Les restrictions risquent de tuer dans l’œuf ce nouveau véhicule d’investissement, pointent les « business angels ».
Pas encore voté, déjà critiqué. Le compte PME innovation, dont les contours ont été dévoilés lundi par Michel Sapin dans « Les Echos » , suscite un certain scepticisme chez les « business angels », alors que ceux-ci réclamaient une telle mesure de longue date. « La montagne accouche d’une souris », regrette Gonzague de Blignières, fondateur de Raise. Jean-David Chamboredon, le président du fonds Isai, qui a porté ce sujet auprès des pouvoirs publics, alerte sur « un syndrome PEA PME ». « Tel quel, le dispositif ne va pas fonctionner. On se demande même si le gouvernement n’a pas tout simplement intérêt à le retirer du collectif budgétaire », affirme-t-il.
Deux critiques majeures
Issu des travaux réalisés lors des Assises de l’entrepreneuriat en 2013, le compte PME innovation (ex-compte entrepreneur-investisseur) doit permettre aux entrepreneurs de réinvestir plus facilement leurs plus-values lors de la revente de leur entreprise. Bercy propose d’instaurer un report de taxation si les sommes sont investies dans des start-up, l’intérêt étant que les éventuelles moins-values viendront compenser les plus-values. Avec pour objectif de créer un écosystème favorable à l’amorçage de jeunes entreprises. Initialement prévu dans la loi Macron II, ce dispositif a été reporté au collectif budgétaire de fin d’année lorsque le texte de l’ex-ministre de l’Économie est passé à la trappe. Entre-temps, certaines restrictions ont été introduites, risquant de tuer dans l’œuf ce nouveau véhicule. Premièrement, le compte PME innovation sera accessible uniquement aux salariés ou dirigeants possédant au moins 10 % de leur société, ou aux actionnaires détenant plus de 25 %. « Cela veut dire que les « business angels » existants ne pourront jamais utiliser ce compte puisque nous atteignons rarement ce niveau de détention, réagit Jean-David Chamboredon. Seuls les entrepreneurs vendant leur société à partir de 2017 seront en outre éligibles. L’effet « écosystème » sera donc très lent. » Gonzague de Blignières considère de son côté qu’il faut arrêter de parler de seuils. « On va éliminer les dirigeants actionnaires à 9,99 % ou les actionnaires à moins de 24,99 % du capital… »
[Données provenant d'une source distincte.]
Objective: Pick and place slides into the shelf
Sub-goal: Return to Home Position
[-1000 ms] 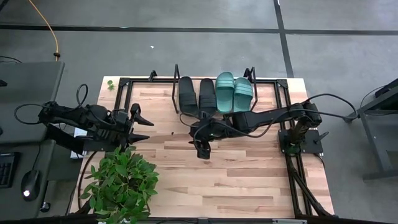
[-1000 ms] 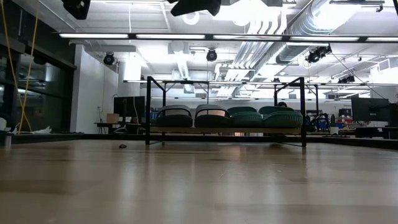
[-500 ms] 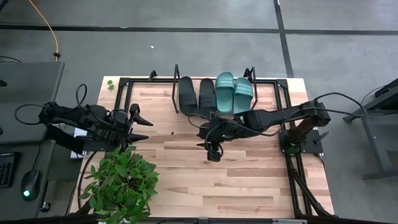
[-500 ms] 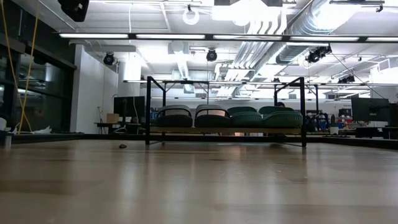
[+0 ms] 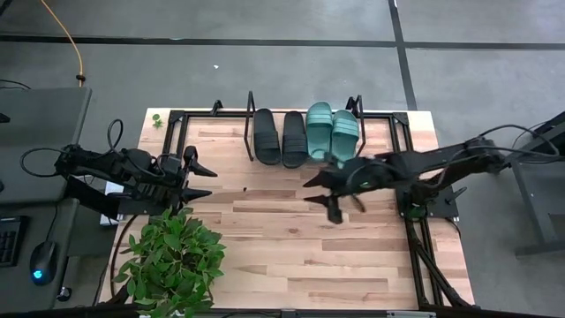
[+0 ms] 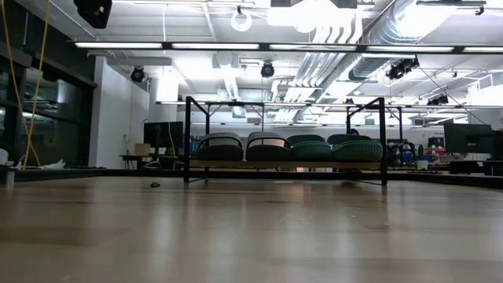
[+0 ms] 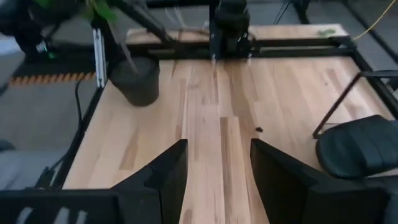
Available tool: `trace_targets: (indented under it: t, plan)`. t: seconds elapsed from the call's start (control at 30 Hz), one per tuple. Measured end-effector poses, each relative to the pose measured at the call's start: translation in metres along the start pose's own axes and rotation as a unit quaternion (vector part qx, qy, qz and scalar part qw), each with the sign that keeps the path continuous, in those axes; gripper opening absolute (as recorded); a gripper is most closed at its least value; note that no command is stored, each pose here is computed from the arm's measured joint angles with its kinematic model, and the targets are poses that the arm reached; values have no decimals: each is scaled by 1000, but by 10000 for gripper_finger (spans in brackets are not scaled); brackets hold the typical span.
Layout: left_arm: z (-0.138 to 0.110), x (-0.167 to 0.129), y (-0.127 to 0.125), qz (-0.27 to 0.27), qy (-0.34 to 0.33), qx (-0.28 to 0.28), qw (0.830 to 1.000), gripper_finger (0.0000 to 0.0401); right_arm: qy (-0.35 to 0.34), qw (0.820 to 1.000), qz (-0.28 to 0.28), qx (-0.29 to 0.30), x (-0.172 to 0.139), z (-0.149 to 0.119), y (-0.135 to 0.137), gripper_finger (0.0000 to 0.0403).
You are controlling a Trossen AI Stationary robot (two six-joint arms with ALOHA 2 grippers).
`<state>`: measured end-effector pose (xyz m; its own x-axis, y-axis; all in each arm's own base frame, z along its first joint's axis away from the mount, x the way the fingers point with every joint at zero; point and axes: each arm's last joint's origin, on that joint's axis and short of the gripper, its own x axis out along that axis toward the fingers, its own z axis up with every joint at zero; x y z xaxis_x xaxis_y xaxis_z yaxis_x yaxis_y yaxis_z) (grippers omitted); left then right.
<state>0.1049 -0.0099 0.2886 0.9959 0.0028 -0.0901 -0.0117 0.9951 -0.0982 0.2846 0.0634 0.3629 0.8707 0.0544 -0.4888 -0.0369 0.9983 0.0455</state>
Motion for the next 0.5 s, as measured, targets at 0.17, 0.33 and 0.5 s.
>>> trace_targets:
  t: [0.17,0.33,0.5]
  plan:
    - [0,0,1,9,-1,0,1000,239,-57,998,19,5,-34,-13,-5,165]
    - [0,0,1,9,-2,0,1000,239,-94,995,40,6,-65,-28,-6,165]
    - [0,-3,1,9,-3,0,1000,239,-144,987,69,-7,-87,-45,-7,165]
L’autre critique porte sur le traitement en matière d’ISF. Dans sa première mouture, le compte PME innovation prolongeait l’exonération d’ISF pendant deux ans en cas de réinvestissement dans des start-up. « Cette idée avait reçu un très bon accueil chez les entrepreneurs. L’objectif était d’éviter qu’ils s’installent hors de France ou qu’ils fassent des montages complexes avec des holdings pour échapper à l’ISF », explique Jean-David Chamboredon. Or le projet final ne retient pas ce report de deux ans. « C’est absurde ! Si le « business angel » perd tout, il devra quand même payer l’ISF », souligne Gonzague de Blignières. Reste à savoir comment le compte PME innovation évoluera durant le débat budgétaire, face à une majorité qui a déjà remis en cause le régime des actions gratuites… Les entrepreneurs sont inquiets.